The most important selection criterion was to observe galaxies with the greatest variety of colors and luminosities. When seen from more or less the same distance, young galaxies are bluish, while older ones are reddish. Luminosity serves as an indicator of a galaxy’s mass: the brighter it is, the more stars it contains. “The idea was to ensure a diversity of galaxies in order to have an overall view,” Fernandes says. By analyzing the CALIFA data using Starlight, the researchers determined what combination of young and old stars contributed to the light from each piece of the galaxies. Following this method, the astrophysicists identified when and with what frequency the stars formed in various galactic regions.
The first difference confirmed by the study concerns the rate of star formation. Galaxies with a mass of more than 70 billion suns condensed all their gas into stars rapidly when they were young and formed most of their stars five billion years ago. Galaxies of the same age but less than 10 billion solar masses expel their gas sparingly. “The lower-mass galaxies continue to form stars at a respectable rate, while for the higher-mass galaxies, the party’s over,” Fernandes says.
Another difference lies in the order of star formation. The low-mass galaxies formed their stars more or less at the same time throughout, starting slightly earlier in their outer regions. In the highmass galaxies, however, the opposite occurred: star formation began earlier in the center and moved outward. This pattern, in fact, appears to have occurred in the Milky Way itself, a galaxy of approximately 60 billion solar masses. “The regions farther from the center of the Milky Way have fewer heavy chemical elements than the inner regions,” explains astrophysicist Hélio J. Rocha-Pinto of the Federal University of Rio de Janeiro, who studies remnants of collisions between the Milky Way and dwarf galaxies. “This is indirect evidence that the stars in the inner region formed first and chemically enriched that part of the galaxy more rapidly.”

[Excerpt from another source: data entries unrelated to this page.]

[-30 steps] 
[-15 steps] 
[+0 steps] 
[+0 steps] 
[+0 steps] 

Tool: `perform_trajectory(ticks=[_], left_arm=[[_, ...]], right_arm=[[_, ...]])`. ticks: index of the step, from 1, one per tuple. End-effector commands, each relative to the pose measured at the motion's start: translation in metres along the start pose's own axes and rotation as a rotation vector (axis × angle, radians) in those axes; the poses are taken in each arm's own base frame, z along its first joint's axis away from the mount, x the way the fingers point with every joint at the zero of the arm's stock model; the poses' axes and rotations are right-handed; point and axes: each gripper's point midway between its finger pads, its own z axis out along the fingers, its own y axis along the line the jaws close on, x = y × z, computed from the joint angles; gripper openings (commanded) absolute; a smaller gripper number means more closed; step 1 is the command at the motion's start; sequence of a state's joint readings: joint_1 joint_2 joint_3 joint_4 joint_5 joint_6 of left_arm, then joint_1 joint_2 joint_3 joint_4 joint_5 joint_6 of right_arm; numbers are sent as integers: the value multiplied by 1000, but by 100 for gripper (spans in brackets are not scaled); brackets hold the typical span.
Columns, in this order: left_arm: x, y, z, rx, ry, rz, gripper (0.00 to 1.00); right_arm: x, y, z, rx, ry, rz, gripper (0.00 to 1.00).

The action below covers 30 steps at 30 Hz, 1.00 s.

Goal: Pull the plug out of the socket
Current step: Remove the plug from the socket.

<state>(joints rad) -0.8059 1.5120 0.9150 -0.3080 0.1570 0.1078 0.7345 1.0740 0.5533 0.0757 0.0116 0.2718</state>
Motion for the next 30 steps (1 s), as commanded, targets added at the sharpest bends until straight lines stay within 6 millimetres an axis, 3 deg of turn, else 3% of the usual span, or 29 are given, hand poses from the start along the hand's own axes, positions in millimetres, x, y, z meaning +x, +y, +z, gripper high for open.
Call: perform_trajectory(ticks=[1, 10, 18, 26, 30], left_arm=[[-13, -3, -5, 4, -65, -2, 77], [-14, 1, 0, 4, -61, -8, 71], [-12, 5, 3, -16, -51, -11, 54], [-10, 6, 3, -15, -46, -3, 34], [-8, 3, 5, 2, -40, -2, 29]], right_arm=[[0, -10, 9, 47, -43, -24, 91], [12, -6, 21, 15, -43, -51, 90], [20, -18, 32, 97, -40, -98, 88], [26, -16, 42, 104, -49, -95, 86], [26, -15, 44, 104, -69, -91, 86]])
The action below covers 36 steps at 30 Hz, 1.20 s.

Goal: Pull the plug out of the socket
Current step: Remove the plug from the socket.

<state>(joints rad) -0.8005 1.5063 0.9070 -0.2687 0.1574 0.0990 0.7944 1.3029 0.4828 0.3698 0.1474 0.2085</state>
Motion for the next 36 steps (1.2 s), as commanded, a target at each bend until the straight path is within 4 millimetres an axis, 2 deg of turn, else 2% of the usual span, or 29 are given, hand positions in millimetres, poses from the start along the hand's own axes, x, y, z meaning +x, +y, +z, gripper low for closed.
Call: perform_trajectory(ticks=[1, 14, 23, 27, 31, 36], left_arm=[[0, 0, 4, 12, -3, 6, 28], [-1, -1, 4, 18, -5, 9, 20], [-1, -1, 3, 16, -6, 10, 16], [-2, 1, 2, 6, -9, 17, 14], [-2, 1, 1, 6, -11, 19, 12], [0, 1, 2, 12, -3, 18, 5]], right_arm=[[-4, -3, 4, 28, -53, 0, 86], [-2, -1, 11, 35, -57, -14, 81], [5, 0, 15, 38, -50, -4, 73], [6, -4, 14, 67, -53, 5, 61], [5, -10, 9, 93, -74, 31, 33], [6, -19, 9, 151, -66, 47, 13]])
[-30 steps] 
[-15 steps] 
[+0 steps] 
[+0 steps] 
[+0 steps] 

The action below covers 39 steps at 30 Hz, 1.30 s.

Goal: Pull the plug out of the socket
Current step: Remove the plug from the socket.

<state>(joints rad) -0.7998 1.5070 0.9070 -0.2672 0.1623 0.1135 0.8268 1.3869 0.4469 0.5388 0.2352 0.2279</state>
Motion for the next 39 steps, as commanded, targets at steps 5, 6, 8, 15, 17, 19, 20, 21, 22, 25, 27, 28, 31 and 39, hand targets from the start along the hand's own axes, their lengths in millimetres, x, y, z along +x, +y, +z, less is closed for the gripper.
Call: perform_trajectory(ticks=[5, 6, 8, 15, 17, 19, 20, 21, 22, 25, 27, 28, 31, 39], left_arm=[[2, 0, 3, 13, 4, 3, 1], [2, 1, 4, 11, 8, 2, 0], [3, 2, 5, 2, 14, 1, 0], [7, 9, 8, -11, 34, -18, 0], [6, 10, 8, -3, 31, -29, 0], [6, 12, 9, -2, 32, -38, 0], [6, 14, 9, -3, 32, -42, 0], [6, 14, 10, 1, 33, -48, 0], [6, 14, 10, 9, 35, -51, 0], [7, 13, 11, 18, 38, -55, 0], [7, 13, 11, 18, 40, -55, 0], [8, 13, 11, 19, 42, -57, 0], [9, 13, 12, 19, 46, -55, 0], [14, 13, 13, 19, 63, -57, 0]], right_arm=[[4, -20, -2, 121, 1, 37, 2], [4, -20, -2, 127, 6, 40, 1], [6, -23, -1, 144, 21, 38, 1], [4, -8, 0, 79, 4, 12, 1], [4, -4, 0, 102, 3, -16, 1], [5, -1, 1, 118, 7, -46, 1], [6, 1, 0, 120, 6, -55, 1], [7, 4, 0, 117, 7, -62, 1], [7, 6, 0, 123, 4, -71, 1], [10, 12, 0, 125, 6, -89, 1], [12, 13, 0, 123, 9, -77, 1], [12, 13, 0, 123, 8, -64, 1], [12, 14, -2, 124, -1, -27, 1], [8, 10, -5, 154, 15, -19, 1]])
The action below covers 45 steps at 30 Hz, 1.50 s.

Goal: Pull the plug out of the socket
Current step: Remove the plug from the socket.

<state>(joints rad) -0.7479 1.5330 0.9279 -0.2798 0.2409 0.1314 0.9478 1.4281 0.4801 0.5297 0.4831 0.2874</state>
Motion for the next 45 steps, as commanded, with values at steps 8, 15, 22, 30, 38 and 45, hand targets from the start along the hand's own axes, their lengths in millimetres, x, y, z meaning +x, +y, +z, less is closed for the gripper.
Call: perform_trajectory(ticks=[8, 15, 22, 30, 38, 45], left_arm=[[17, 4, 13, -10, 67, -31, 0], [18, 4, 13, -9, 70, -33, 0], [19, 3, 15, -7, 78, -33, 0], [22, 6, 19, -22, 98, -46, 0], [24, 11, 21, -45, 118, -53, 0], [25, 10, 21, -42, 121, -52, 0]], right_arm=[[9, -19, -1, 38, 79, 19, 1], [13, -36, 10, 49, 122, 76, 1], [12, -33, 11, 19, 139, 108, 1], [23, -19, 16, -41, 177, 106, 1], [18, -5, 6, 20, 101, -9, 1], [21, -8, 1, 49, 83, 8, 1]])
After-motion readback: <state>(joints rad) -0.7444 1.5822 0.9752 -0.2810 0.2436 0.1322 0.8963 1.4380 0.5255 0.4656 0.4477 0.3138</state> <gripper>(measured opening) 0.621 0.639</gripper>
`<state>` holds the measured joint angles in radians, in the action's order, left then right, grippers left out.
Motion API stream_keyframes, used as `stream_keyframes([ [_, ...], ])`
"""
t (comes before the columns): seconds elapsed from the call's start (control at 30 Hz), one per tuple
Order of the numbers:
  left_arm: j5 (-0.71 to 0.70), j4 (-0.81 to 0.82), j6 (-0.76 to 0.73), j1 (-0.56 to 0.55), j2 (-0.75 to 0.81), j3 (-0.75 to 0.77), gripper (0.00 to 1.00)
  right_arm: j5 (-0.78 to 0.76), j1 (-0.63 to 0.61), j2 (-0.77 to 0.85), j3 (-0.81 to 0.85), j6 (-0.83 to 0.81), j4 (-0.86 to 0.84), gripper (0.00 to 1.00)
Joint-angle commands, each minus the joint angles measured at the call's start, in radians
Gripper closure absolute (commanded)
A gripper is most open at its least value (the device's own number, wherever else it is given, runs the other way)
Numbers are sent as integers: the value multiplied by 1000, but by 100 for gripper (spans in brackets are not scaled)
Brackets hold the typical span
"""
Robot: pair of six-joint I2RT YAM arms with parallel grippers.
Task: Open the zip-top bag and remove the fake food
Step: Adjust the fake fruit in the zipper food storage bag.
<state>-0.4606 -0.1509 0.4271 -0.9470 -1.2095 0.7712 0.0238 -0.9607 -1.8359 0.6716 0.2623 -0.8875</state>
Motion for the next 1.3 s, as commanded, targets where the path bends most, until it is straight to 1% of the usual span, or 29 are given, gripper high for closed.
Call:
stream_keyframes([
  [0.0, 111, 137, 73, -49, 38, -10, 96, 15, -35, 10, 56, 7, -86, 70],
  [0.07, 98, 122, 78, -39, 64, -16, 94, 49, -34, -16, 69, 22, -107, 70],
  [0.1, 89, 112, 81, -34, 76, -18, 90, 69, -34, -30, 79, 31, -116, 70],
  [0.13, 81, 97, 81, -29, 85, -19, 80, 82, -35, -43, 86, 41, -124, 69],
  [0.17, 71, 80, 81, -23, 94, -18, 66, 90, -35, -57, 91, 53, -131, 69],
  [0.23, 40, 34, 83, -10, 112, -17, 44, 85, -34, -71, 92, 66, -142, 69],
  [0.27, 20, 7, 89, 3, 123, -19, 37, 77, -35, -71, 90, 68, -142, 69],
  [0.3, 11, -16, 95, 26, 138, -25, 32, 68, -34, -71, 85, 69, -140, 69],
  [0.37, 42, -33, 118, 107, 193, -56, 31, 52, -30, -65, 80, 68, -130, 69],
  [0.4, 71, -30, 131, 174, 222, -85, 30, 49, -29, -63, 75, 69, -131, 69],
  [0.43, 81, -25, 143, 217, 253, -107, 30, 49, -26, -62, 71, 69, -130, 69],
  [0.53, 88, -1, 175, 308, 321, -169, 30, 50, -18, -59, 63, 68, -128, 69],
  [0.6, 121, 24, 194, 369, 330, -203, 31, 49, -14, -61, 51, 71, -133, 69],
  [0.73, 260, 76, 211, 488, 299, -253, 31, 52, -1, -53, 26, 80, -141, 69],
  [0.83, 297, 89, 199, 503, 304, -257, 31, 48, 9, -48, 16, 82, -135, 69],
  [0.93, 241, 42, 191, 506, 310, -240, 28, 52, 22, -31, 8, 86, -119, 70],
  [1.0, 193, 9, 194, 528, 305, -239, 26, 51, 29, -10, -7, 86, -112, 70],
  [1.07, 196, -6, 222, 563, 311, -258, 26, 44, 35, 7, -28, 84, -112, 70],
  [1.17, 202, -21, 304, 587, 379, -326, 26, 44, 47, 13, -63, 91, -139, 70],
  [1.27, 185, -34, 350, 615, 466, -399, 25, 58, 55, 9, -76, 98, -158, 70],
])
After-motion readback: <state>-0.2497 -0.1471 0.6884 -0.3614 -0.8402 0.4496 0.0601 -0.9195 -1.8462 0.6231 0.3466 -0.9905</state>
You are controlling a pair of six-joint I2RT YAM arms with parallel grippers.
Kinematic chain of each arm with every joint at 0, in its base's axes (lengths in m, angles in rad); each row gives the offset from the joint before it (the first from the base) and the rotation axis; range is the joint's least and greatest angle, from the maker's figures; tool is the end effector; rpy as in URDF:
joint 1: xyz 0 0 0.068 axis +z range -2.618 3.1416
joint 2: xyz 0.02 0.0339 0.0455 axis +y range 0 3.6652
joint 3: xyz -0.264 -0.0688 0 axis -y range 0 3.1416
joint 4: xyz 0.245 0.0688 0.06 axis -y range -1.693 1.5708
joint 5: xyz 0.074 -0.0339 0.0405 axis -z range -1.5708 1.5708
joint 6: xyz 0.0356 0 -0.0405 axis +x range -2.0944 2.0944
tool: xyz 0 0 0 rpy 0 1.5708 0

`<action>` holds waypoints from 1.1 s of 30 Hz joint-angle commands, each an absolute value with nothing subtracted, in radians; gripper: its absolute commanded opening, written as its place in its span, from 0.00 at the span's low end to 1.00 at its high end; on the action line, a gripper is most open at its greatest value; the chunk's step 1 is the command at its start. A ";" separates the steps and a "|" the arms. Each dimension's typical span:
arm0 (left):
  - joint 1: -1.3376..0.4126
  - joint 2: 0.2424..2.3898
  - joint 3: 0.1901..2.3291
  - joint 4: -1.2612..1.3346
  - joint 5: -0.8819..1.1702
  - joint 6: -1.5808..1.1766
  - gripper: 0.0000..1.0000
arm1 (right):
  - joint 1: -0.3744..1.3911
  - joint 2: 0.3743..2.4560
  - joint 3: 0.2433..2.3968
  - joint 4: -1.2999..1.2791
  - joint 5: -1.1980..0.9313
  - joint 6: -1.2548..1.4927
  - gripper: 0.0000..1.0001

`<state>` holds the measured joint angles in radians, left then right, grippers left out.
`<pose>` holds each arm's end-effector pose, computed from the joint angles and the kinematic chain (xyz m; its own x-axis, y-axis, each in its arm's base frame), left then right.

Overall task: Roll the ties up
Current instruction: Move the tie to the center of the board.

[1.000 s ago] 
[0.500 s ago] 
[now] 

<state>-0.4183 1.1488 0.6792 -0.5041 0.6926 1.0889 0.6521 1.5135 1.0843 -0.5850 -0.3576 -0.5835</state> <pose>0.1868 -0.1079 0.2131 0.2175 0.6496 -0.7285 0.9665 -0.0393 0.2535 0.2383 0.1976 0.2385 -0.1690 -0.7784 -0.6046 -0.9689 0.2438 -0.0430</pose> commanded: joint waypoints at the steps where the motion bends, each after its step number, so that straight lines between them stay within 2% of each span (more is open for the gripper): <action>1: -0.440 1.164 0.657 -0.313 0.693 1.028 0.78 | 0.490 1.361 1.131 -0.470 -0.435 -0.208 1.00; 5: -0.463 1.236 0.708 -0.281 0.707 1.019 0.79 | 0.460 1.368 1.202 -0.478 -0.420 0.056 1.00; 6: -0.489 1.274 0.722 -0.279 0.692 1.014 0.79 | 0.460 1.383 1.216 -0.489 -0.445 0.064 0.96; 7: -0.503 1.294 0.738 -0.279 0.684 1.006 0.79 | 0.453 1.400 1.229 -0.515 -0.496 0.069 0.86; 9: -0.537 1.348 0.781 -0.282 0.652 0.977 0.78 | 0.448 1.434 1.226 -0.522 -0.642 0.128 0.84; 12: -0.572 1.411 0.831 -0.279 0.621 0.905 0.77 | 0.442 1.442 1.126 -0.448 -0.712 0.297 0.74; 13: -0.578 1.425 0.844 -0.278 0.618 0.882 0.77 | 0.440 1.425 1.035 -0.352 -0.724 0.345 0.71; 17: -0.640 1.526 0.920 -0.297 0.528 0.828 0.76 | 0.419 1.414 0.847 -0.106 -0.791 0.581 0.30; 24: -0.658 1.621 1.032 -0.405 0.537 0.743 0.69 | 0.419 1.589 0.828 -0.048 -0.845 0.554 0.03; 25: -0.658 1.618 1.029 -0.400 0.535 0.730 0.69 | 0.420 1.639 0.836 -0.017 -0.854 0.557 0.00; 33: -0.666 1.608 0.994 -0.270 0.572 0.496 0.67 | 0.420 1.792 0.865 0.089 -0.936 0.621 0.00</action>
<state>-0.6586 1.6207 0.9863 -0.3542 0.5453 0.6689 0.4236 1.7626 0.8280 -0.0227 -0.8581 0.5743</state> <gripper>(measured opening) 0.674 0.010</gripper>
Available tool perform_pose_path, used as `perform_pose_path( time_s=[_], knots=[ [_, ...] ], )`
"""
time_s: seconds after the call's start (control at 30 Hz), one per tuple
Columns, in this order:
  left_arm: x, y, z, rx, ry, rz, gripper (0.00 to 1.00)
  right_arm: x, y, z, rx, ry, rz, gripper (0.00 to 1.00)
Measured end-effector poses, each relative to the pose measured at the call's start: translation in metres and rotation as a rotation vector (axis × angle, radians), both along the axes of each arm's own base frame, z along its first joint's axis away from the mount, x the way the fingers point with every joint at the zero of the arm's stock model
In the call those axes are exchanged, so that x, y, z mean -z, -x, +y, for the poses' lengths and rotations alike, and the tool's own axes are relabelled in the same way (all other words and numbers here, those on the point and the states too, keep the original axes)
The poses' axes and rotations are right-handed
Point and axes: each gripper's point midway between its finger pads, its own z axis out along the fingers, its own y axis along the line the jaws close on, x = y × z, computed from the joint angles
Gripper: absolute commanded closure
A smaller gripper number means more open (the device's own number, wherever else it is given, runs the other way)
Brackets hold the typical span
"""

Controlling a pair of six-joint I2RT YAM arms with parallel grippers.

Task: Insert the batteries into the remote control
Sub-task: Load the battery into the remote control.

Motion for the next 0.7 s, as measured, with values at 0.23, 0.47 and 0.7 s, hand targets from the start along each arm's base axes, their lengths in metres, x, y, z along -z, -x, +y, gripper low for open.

This difference between the center and the periphery, however, does not increase with galaxy mass. It reaches its maximum in galaxies of approximately 70 billion solar masses, in which the stars in the center were formed twice as quickly as those on the periphery.
“There is something special about that critical mass,” Fernandes says. However, no one knows exactly what that something special is. Rocha-Pinto suggests that the critical mass is the mass beyond which galaxies do not grow in isolation. Scientists believe that the larger galaxies were formed out of mergers of smaller galaxies—events in which star formation increases in the centers of the recently formed galaxies.
Fernandes, however, calls attention to another possibility. Large galaxies have black holes at their centers that are so large that they would interfere with star formation. In small galaxies, fewer stars are formed because some of the gas is expelled from the galaxy during supernova explosions. Both of these effects could be less operant in galaxies of critical mass and could increase star formation. “The question,” according to Rocha-Pinto, “is whether we can prove the effects we are proposing are of the magnitude to explain what we are observing.”
Next year, the astronomers working on the SDSS hope to begin a similar study, called MaNGA, that will map 10,000 galaxies. “Increasing the sample by a factor of 100 will be transformational,” says astrophysicist Kevin Bundy of the University of Tokyo, Japan, who is coordinating the MaNGA study. “We’re going to test the CALIFA conclusions and much more.”
PÉREZ, E. et al. The evolution of galaxies resolved in space and time: an inside-out growth view. The Astrophysical Journal Letters. v. 763. Jan. 2013.